測定結果から、検量線を作成した。得られた検量線を
図6に示す。図中、横軸は液体クロマトグラフ/UV−VIS検出器に導入したSAH量(nmol)、縦軸は液体クロマトグラフ/UV−VIS検出器により検出したSAHのピーク面積を示す。
【0047】
(2)シロイヌナズナAtHOL1及びイネOsHOL1融合タンパク質のメチル基転移酵素活性の測定
大腸菌用タンパク質発現ベクターpDEST15−Tベクターに、AtHOL1全長を含むcDNAを導入したものをpDEST15−T−AtHOL1とし、OsHOL1全長を含むcDNAを導入したものをpDEST15−T−OsHOL1とした。なお、pDEST15−Tベクターは、pDEST15ベクター(Invitrogen社製)を、Thrombin処理によりGSTタグが切断できるように改変したものである。
これらの各プラスミドを保持する大腸菌BL21(DE3)を、アンピシリン50μg/mlを含むLB培地で37℃の条件において培養した。OD600が0.3〜0.5に到達後、IPTG(終濃度0.8mM)及びエタノール(終濃度3%)を添加し、25℃で約6時間培養した。このタンパク質発現誘導大腸菌を50mLチューブに回収し、遠心分離によりペレットを得て、−20℃に保存した。このペレットを、1% Triton X−100を添加した1×PBS bufferに溶解し、氷で冷却しながら超音波発生機(UD−200、トミー精工)を用いて超音波破砕処理を行った。得られた大腸菌の破砕液を遠心分離後、上清を回収し、Glutathione−Sepharose 4B(GE Healthcare)を充填したカラムを用いて精製を行った。回収されたGST融合AtHOL1タンパク質及びGST融合OsHOL1タンパク質を含む溶液は、限外濾過カラムを用いてbuffer交換を行った。回収されたGST融合AtHOL1タンパク質及びGST融合OsHOL1タンパク質のタンパク質量は、Bradford法により定量した。
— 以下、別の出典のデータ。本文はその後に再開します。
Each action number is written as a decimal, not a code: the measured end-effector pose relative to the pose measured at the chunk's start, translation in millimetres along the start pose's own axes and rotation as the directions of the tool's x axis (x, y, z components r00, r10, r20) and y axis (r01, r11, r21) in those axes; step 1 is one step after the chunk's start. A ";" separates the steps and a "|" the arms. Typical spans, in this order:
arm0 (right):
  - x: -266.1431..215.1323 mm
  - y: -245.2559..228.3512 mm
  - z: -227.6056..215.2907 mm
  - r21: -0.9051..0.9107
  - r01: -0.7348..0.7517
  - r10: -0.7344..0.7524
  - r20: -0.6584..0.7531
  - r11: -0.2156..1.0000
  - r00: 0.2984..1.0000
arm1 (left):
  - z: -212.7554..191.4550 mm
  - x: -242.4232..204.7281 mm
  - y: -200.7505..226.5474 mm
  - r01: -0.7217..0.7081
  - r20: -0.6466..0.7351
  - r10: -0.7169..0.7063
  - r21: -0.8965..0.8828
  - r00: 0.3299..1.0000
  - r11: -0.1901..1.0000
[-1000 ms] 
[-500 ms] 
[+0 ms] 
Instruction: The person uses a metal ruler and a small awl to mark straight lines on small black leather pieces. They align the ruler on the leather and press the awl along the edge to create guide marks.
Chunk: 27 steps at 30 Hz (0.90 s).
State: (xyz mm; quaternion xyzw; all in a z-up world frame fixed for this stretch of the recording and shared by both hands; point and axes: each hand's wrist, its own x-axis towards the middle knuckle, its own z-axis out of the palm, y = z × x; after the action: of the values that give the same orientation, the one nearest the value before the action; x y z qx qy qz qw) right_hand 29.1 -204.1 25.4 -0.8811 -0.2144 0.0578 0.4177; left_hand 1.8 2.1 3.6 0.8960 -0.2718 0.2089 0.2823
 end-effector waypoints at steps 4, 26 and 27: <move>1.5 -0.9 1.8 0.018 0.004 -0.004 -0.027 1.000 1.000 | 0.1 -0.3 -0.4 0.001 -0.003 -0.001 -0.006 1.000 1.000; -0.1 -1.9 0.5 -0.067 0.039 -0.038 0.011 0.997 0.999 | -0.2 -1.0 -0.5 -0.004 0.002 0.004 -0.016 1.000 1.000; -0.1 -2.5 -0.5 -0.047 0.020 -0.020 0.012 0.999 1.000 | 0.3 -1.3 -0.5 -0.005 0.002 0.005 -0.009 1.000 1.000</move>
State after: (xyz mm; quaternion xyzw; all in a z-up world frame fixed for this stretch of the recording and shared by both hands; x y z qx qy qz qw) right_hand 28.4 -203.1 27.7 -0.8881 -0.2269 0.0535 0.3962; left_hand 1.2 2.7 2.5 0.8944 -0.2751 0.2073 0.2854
各タンパク質1mgにつき1unitのThrombin溶液をそれぞれ添加して、室温で約6時間インキュベートした。Thrombin処理されたサンプルを4mL程度に希釈した後に、Glutathione−Sepharose 4Bを充填したカラムを通過させることにより、GSTタンパク質をカラムに吸着させて除くことにより、GSTタグを切断除去したAtHOL1タンパク質及びOsHOL1タンパク質の溶液を得た。回収されたタンパク質溶液に、グリセロール(終濃度30%)及びDTT(終濃度1mM)を添加し、−20℃で保存した。また、カラム精製によって得られたタンパク質を10%のSDSポリアクリルアミドゲルで電気泳動(30mA/ゲル1枚)し、CBB染色を行うことにより、AtHOL1タンパク質及びOsHOL1タンパク質が精製されていることを確認した。
【0048】
得られたAtHOL1タンパク質及びOsHOL1タンパク質のヨウ化物イオンに対するメチル基転移酵素活性を測定するために、終濃度0.1M Tris acetate(pH 7.5)、各タンパク質、各基質溶液(終濃度0.1mM KI、及び終濃度0.5mM SAM)を含む全量75μLの反応液を、25℃で1時間反応させた。インキュベート後の反応液に、反応液と等量の1M HClO
4を添加してよく混合することにより、反応を停止させた。この反応液を遠心分離した後、回収された上清50μLを液体クロマトグラフ/UV−VIS検出器に導入し、酵素反応により生成するSAHを定量した。
図6に示した検量線を用いて、測定結果から、精製したAtHOL1タンパク質及びOsHOL1タンパク質のヨウ化物イオンに対するSAM依存的なメチル基転移酵素活性を測定した。測定結果を
図7に示す。縦軸には、AtHOL1タンパク質の酵素活性を100%として、OsHOL1タンパク質の相対酵素活性を示した。この結果、シロイヌナズナのAtHOL1タンパク質だけでなく、イネのOsHOL1タンパク質も、ヨウ化物イオンに対するメチル基転移酵素活性を持つことが示された。この結果から、イネ植物体内においても、OsHOL1タンパク質によって、ヨウ化物イオンがメチル化されヨウ化メチルへと変換されること、及びイネ中のOsHOL1遺伝子の機能を破壊することにより、イネ植物体内のヨウ化物イオンの大気への拡散が防止される結果、当該植物体内のヨウ素含量を上昇させられることが考えられる。